Aim of the task: Below are records; the lines starting at the one with "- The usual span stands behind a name" and ending at the one with "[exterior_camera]" must be reproduced exactly, both included. Pictures must not appear.

Given entries:
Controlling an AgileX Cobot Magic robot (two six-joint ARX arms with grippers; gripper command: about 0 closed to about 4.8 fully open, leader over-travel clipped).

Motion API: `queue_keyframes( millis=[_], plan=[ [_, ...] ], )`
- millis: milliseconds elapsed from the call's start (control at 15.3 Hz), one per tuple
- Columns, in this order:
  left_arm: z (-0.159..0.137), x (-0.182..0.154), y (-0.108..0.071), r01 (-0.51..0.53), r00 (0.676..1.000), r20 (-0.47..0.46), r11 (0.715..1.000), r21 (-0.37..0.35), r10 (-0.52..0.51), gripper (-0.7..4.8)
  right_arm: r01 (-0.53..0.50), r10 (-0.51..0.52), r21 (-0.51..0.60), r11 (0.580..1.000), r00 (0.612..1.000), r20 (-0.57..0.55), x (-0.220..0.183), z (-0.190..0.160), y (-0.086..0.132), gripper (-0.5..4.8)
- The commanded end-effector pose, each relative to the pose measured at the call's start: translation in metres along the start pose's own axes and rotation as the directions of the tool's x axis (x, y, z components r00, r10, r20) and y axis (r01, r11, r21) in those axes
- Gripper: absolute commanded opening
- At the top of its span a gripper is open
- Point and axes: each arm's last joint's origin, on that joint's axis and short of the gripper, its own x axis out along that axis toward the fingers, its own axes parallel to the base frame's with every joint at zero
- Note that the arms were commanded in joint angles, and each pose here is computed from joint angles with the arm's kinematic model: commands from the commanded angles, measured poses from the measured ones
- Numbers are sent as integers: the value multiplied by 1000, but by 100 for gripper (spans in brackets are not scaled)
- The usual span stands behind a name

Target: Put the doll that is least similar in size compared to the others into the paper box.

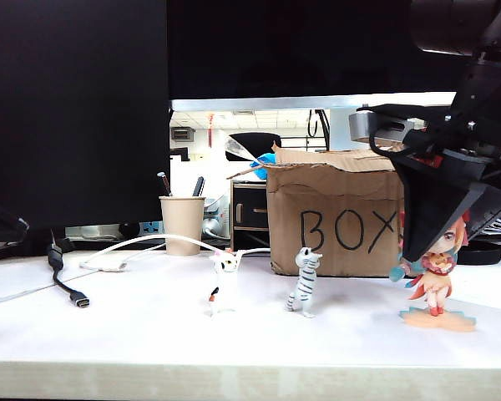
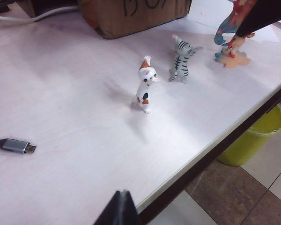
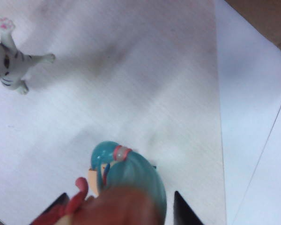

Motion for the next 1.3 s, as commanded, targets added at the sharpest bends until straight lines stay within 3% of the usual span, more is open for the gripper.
queue_keyframes(
  millis=[65, 130, 196, 326, 587, 848, 1109, 1305],
  plan=[
    [2, 0, 0, 2, 1000, 14, 1000, 2, -2, -5, 4, -4, 2, 1000, 1000, 10, -1, 1, 0, 259],
    [2, 0, 0, 2, 1000, 14, 1000, 2, -2, -5, 3, -3, 2, 1000, 1000, 7, -1, 1, 0, 195],
    [2, 0, 0, 2, 1000, 14, 1000, 2, -2, -5, 3, -3, 2, 1000, 1000, 7, -1, 1, 0, 164],
    [2, 0, 0, 2, 1000, 14, 1000, 2, -2, -5, 4, -4, -1, 1000, 1000, 8, -1, 1, 0, 141],
    [2, 0, 0, 2, 1000, 15, 1000, 2, -2, -5, 6, -6, -4, 1000, 999, 34, -15, 1, 1, 141],
    [2, 0, 0, 1, 1000, 16, 1000, 2, -1, -5, 24, -22, -15, 1000, 988, 153, -66, 19, 4, 141],
    [2, 0, 0, 1, 1000, 17, 1000, 2, -1, -5, 58, -46, -27, 998, 942, 332, -123, 48, 5, 142],
    [6, -5, 0, 1, 997, 75, 1000, 2, -1, -5, 139, -118, -6, 990, 860, 497, -142, 66, 3, 143]
  ],
)
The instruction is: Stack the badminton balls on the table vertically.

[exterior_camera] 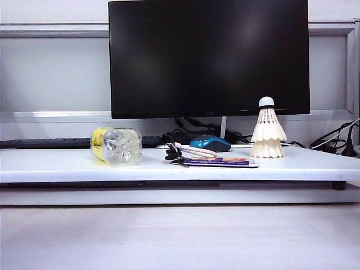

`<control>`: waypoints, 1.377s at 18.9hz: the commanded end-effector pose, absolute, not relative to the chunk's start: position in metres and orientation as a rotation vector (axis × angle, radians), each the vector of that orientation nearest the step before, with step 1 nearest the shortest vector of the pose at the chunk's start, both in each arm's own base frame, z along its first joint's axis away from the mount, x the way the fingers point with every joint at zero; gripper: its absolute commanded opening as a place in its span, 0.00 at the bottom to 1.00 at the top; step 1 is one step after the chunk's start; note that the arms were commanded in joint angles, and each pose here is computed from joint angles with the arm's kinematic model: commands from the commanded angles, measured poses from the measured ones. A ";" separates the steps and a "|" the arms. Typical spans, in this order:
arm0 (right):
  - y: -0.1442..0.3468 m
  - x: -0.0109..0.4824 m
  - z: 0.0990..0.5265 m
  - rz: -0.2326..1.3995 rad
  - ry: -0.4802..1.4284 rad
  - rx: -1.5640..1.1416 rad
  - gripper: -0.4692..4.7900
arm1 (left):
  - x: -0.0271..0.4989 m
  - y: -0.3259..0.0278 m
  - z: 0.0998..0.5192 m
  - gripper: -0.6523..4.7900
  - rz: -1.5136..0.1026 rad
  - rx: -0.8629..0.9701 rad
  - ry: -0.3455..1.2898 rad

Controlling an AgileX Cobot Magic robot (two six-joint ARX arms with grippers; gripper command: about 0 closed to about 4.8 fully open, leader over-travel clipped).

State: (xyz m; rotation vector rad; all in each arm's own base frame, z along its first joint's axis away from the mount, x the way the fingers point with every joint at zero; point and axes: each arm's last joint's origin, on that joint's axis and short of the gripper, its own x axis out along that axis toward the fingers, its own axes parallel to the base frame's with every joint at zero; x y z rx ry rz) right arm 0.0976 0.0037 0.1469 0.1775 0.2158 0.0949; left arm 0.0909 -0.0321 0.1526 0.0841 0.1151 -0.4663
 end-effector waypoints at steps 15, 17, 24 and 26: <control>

Reply:
- The usual span stands behind a name

Target: Put the doll that is least similar in size compared to the others into the paper box.


Motion for the next 1.3 s, as commanded, targets added at the sharpest bends until straight lines stay within 3% of the usual span, more is open for the gripper.
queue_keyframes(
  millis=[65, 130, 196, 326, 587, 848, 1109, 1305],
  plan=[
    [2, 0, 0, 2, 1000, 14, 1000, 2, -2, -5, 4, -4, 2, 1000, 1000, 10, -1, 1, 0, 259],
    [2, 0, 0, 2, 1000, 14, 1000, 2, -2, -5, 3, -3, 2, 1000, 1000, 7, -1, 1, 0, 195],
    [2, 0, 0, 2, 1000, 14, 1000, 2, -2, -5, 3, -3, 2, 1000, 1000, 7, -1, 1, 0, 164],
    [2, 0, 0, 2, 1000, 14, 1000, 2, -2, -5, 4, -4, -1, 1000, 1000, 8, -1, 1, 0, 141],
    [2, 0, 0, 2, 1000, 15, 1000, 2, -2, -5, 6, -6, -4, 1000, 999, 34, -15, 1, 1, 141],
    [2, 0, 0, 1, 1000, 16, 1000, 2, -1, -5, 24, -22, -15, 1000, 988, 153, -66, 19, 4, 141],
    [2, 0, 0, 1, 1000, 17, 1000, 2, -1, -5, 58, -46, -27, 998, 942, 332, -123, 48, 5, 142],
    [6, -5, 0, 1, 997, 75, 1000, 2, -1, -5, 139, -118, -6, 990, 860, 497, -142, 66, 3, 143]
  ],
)
The instruction is: Stack the badminton balls on the table vertically.

[exterior_camera] 

The answer is complete.